* [HOW TO COMPLETE THIS TASK]: The data below should be printed in full, exactly, and without any of its images.

* [COLLECTED DATA]:
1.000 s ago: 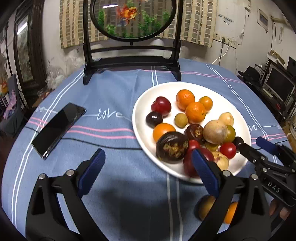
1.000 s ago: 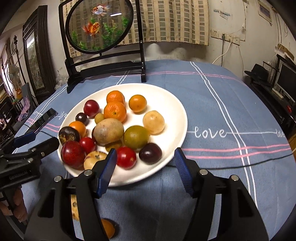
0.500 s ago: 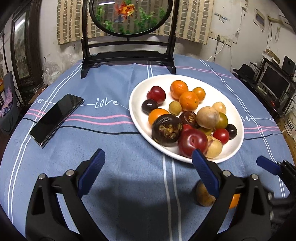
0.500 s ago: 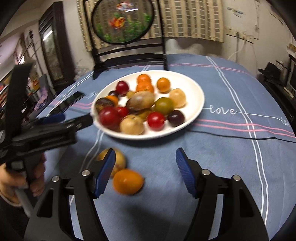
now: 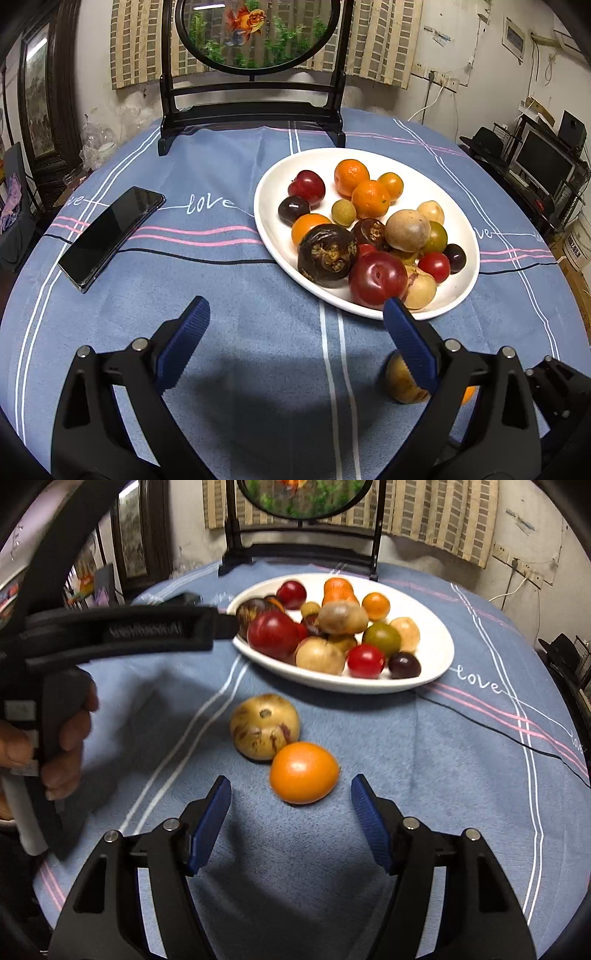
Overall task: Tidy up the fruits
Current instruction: 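Move both open tools back to the pale fruit and orange mandarin, then grasp the orange mandarin with the right tool while the left tool grasps the pale speckled fruit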
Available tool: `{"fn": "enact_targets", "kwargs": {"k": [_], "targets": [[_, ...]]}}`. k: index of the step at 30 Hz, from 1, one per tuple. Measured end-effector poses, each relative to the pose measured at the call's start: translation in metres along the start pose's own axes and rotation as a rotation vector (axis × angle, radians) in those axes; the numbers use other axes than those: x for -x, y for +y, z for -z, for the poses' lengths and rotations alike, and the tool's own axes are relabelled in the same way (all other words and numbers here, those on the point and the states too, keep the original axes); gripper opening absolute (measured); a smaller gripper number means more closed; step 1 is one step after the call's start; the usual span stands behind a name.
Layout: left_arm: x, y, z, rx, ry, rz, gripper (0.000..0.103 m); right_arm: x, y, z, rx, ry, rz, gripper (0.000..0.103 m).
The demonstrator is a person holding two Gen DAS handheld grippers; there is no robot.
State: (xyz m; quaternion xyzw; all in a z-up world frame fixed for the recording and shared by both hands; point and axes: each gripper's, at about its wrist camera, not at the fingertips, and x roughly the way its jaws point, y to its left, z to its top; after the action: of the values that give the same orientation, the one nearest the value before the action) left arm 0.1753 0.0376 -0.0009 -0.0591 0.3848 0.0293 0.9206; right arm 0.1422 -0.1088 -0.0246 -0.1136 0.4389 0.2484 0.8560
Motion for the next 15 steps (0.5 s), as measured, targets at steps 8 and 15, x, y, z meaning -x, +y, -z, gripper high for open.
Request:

* [ANSWER TO THIS TASK]:
1.000 s ago: 
1.000 s ago: 
0.500 s ago: 
0.500 s ago: 
now: 
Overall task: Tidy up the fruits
Current instruction: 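Move both open tools back to the pale fruit and orange mandarin, then grasp the orange mandarin with the right tool while the left tool grasps the pale speckled fruit
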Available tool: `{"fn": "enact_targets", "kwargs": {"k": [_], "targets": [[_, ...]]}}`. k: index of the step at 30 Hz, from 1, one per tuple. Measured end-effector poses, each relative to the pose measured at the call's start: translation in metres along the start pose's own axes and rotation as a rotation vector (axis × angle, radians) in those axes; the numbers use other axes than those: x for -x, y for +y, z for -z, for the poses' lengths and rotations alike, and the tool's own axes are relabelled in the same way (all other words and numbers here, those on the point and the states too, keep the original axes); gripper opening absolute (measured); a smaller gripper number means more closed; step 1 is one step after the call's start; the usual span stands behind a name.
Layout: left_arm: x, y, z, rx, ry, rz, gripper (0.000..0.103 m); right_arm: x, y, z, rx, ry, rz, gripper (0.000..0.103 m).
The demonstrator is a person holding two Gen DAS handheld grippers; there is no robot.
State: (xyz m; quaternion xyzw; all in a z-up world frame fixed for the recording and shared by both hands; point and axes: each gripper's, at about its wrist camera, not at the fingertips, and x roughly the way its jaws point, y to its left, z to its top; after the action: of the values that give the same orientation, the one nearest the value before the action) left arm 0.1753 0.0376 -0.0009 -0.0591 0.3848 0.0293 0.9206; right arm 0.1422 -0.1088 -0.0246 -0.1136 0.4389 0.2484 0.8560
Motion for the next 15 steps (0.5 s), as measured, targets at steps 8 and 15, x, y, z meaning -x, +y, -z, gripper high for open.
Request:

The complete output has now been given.